DSK Affair Sanitizes ‘French Bashing’ in New York Media (Le Journal du Dimanche au Quotidien, France)
Have the anti-French headlines in New York’s tabloid press since the arrest of the disgraced Dominique Strauss-Kahn gone too far? Marie-Christine Tabet of Le Journal du Dimanche au Quotidien writes that the blood-sport of New York newsgathering is such, that chances are, the ‘French bashing has only just begun.’
For Le Journal du Dimanche au Quotidien, Marie-Christine Tabet reports on how New York media is covering the story:
The big story. For Charles B., the arrest of Dominique Strauss-Kahn is “the” great affair of a career. At New York Post headquarters, just blocks from the Sofitel in Times Square, he’s one of a pool of reporters who feed on the daily chronicle of DSK. Since May 15, his newspaper, a trashy tabloid, has devoted almost all of its front pages to “The Perv.” And for 50 cents, every morning the reader is served juicy revelations, always taking aim at the French. The presumed crime of the “rotten frog,” of the “crybaby,” of the “repulsive fat cat” is described in detail, as is the splendor of all of his successive lodgings. Again on Saturday he was called a “bad tipper” – a cheapskate who doesn’t tip. Unimaginable in the French press.
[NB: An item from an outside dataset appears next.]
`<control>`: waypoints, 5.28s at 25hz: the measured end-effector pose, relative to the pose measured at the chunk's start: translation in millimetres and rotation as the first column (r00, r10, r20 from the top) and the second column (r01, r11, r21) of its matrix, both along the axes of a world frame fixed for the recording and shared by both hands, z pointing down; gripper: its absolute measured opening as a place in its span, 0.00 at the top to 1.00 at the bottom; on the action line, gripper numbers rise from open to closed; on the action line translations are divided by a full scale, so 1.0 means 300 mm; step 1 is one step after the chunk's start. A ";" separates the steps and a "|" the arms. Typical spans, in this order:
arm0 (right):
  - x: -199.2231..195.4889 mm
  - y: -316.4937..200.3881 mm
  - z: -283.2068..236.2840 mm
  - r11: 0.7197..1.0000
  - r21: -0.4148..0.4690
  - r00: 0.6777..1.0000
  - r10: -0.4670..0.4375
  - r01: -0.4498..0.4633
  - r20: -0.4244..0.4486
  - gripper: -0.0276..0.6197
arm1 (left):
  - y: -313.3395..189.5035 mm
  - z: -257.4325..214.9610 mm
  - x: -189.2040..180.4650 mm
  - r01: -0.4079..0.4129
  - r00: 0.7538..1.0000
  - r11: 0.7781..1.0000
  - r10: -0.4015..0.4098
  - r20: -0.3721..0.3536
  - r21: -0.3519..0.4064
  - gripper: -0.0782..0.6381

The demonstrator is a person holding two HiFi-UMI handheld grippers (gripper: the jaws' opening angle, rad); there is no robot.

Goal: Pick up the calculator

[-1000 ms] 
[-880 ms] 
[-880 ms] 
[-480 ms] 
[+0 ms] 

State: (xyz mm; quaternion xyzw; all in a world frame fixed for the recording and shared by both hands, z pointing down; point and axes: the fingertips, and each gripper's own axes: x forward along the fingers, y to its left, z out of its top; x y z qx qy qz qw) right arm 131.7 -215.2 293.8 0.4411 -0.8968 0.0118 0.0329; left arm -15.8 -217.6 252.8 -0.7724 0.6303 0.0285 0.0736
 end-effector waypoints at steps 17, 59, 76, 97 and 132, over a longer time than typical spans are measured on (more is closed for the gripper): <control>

It was the New York Post that broke the story in the United States via an Internet alert at around 6:30pm May 14 (12:30am French time). The tabloid has every intention of maintaining its lead, even if it means sometimes publishing information that is quickly refuted: contrary to assertions that day, the accuser didn’t have AIDS. And besides, having a man from the left – a French man moreover – pinned to the front page of one of his company’s publications, doesn’t displease the very conservative Rupert Murdoch.
The New York Times sent a team of ten reporters into the field. The daily newspaper of record that has the motto, “All the News That’s Fit to Print” – progressive and rather Democratic – has a great deal of space dedicated to him. Its cruelest attack came from one of the newspaper’s editorial stars, Maureen Dowd, who castigated the French media for being shocked by photos of Strauss-Kahn handcuffed and for the support shown by his “friend,” Bernard Henri-Lévy. “At least he didn’t mention Dreyfus” she wrote – referring to the emotions of French who suspect a conspiracy. The French-bashing has only just begun.